Audre Lorde is one of my heroes, one of the first real people I’d ever deeply admired. I found her when I was just discovering Colette and still thought bisexuality was something exclusive to pornography.
At sixteen, I was that girl who read poetry, classic and classical literature, science-fiction and comic books. That weird chubby girl. For all that I read compulsively, I had never come across anything that seemed to speak to me—the silent me, the excruciatingly self-conscious and perpetually quaking me, that I was convinced I hid so well.
At that age, I was questioning my sexuality—a term I dislike. Maybe because it calls to mind that solitary journey, where it seemed as if I only learned something new about myself when I stumbled and fell over it, face first. Maybe because I wasn’t truly questioning, but desperately groping for an answer to a question I didn’t know how to frame in any meaningful way. Why can’t I be normal? didn’t present any helpful subjects I could search for in the card catalog. (Yeah, back then. It really wasn’t that long ago.) I wondered if I was a lesbian, but I couldn’t make that fit with my intensely deep fascination with both boys and girls. I wondered if I was going through the phase that I’d been told about in sex ed: curiosity about the same sex is normal; it doesn’t mean you’re gay. But even then I suspected my interest wouldn’t be a passing event.
The prologue from Zami: A New Spelling of My Name
I would like to enter a woman the way any man can, and to be entered—to leave and to be left—to be hot and hard and soft all at the same time in the cause of our loving. I would like to drive forward and at other times to rest or be driven. When I sit and play in the waters of my bath I love to feel the deep inside parts of me, sliding and folded and tender and deep.
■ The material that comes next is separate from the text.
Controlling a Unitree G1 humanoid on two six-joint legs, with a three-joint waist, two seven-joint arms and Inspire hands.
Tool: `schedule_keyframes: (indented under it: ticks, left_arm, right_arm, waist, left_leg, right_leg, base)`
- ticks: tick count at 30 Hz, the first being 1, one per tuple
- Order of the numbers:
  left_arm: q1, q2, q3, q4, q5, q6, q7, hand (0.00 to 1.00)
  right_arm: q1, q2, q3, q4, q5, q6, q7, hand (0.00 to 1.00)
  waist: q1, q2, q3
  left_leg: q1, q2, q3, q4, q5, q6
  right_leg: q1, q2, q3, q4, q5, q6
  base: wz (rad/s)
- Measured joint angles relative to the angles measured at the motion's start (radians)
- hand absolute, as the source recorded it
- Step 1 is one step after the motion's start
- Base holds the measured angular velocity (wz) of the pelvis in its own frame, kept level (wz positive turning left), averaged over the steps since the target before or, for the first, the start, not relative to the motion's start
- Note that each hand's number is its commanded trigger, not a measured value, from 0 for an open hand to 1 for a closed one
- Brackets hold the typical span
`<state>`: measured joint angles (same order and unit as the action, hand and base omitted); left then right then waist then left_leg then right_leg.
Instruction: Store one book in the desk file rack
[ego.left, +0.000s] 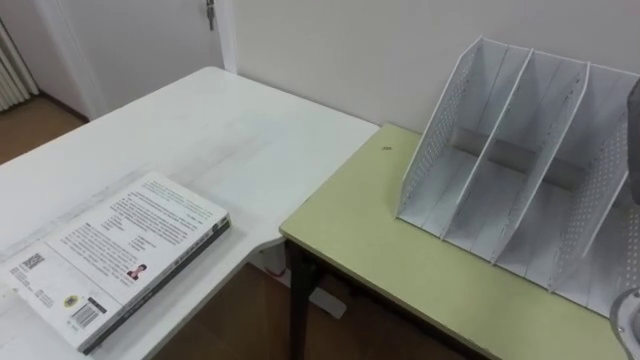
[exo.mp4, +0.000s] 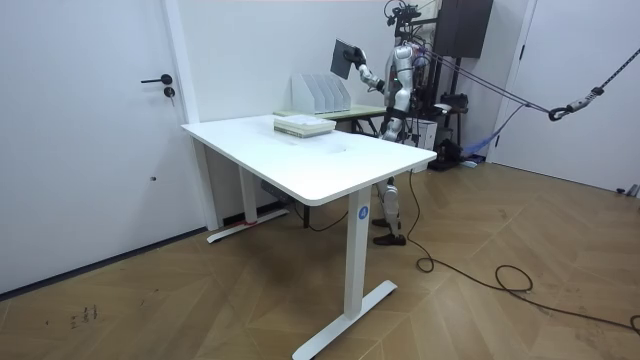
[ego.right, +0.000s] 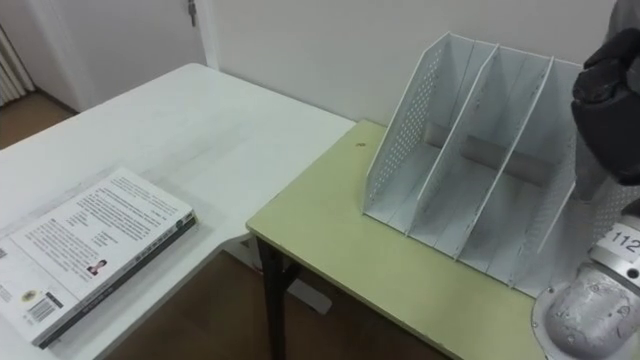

Other times I like fantasize the core of it, my pearl, a protruding part of me, hard and sensitive and vulnerable in a different way.
I have felt the age-old triangle of mother father and child, with the “I” at its eternal core, elongate and flatten out into the elegantly strong triad of grandmother mother daughter, with the “I” moving back and forth flowing in either or both directions as needed.
Woman forever. My body, a living representation of other life older longer wiser. The mountains and valleys, trees, rocks. Sand and flowers and water and stone. Made in earth.
Finding one of Lorde’s poems in an anthology, a stirring glimpse of eroticism, aroused me in ways beyond the sexual. It validated the maelstrom of desire that had been confounding me since I was twelve years old, and it ameliorated a profound sense of alienation. As I grew older, her writing became more and more meaningful and relevant to my life. From her, I gained one of the tenets I live by today: Your silence will not protect you.
If any writer has contributed to the person I am today, it’s Audre Lorde.